7. Rights of Participant. Participant shall have none of the rights of a shareholder at any time prior to the delivery of the Shares subject to this Agreement, except as expressly set forth in the Plan or herein.
8. Withholding Taxes. Participant shall be responsible to pay to the Company the amount of withholding taxes as determined by the Company with respect to the date the Shares are delivered. If Participant does not arrange for payment of the applicable withholding taxes by providing such amount to the Company in cash prior to the date established by the Company as the deadline for such payment, Participant shall be treated as having elected to relinquish to the Company a portion of the Shares that would otherwise have been transferred to Participant having a fair market value, based on the Fair Market Value of the Common Stock on the business day immediately preceding the date of delivery of the Shares, equal to the amount of such applicable withholding taxes, in lieu of paying such amount to the Company in cash. Participant authorizes the Company to withhold in accordance with applicable law from any compensation payable to him or her any taxes required to be withheld for federal, state or local law in connection with this Agreement.

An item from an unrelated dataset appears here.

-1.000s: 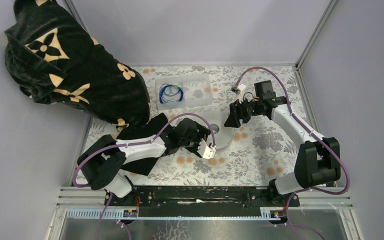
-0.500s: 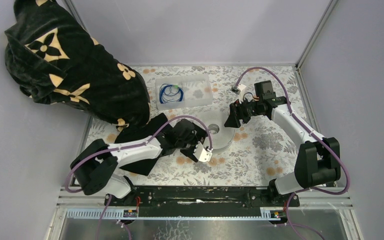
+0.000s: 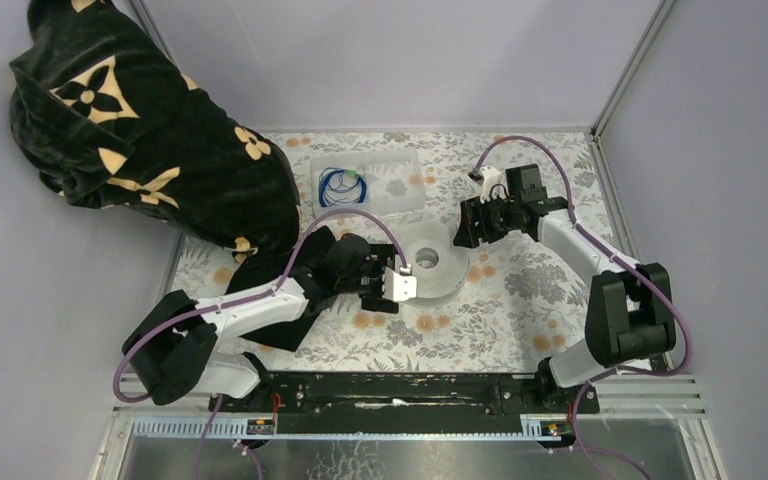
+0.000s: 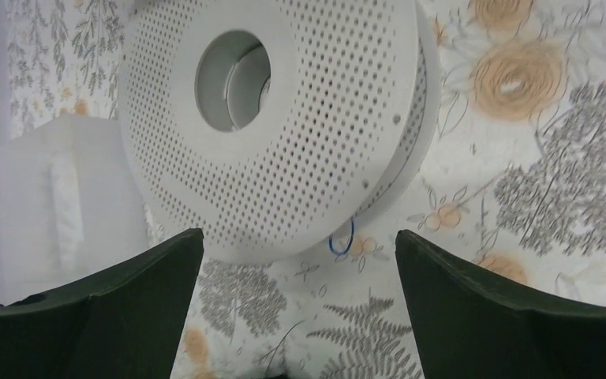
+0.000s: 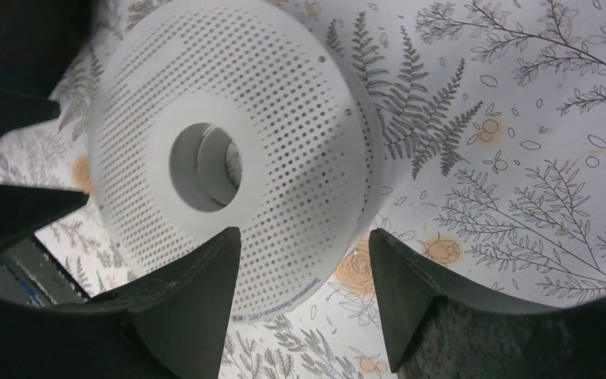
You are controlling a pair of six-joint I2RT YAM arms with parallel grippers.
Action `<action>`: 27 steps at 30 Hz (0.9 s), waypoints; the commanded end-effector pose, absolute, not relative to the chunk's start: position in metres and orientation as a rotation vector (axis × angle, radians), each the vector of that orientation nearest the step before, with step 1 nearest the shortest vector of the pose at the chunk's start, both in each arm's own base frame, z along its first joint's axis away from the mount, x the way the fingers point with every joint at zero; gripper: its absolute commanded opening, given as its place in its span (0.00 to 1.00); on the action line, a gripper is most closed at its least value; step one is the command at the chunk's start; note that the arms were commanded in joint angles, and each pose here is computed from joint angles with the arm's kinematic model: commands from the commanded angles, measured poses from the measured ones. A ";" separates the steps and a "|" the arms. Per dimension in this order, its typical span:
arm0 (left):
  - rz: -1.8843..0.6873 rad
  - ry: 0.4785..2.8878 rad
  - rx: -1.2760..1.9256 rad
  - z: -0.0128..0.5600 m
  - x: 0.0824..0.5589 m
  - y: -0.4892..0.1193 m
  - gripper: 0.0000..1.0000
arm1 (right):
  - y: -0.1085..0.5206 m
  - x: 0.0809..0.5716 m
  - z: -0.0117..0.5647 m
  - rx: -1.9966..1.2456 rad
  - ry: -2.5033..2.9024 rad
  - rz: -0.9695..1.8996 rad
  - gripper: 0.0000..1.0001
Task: Wrap the cables
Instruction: Reset both arms
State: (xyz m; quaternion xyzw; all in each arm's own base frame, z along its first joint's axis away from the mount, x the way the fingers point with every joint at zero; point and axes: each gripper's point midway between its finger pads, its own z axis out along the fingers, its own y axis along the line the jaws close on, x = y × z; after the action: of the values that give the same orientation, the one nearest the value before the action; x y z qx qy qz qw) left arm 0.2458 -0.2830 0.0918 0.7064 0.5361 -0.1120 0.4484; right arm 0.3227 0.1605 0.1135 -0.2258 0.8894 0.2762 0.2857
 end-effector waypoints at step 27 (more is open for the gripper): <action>-0.114 1.673 1.194 0.081 0.349 -0.234 0.94 | 0.204 0.231 0.057 -0.941 2.474 0.873 0.39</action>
State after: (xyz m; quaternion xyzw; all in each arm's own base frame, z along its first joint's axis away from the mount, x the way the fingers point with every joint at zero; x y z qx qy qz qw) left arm 0.3220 -0.2374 0.0603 0.5291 0.7013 -0.0658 0.4731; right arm 0.2713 0.1820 0.0679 -0.2663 0.8954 0.2767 0.2254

9. Notices. Any notice to the Company under this Agreement shall be made in care of the Committee to the office of the General Counsel, at the Company’s main offices. Any notice to be given to the Participant shall be addressed to the Participant at the address then appearing on the personnel records of the Company or the Affiliate of the Company by which he or she is employed, or at such other address as either party hereafter may designate in writing to the other. The Company may provide any notice hereunder through electronic means, including through the Company’s equity plan administrator.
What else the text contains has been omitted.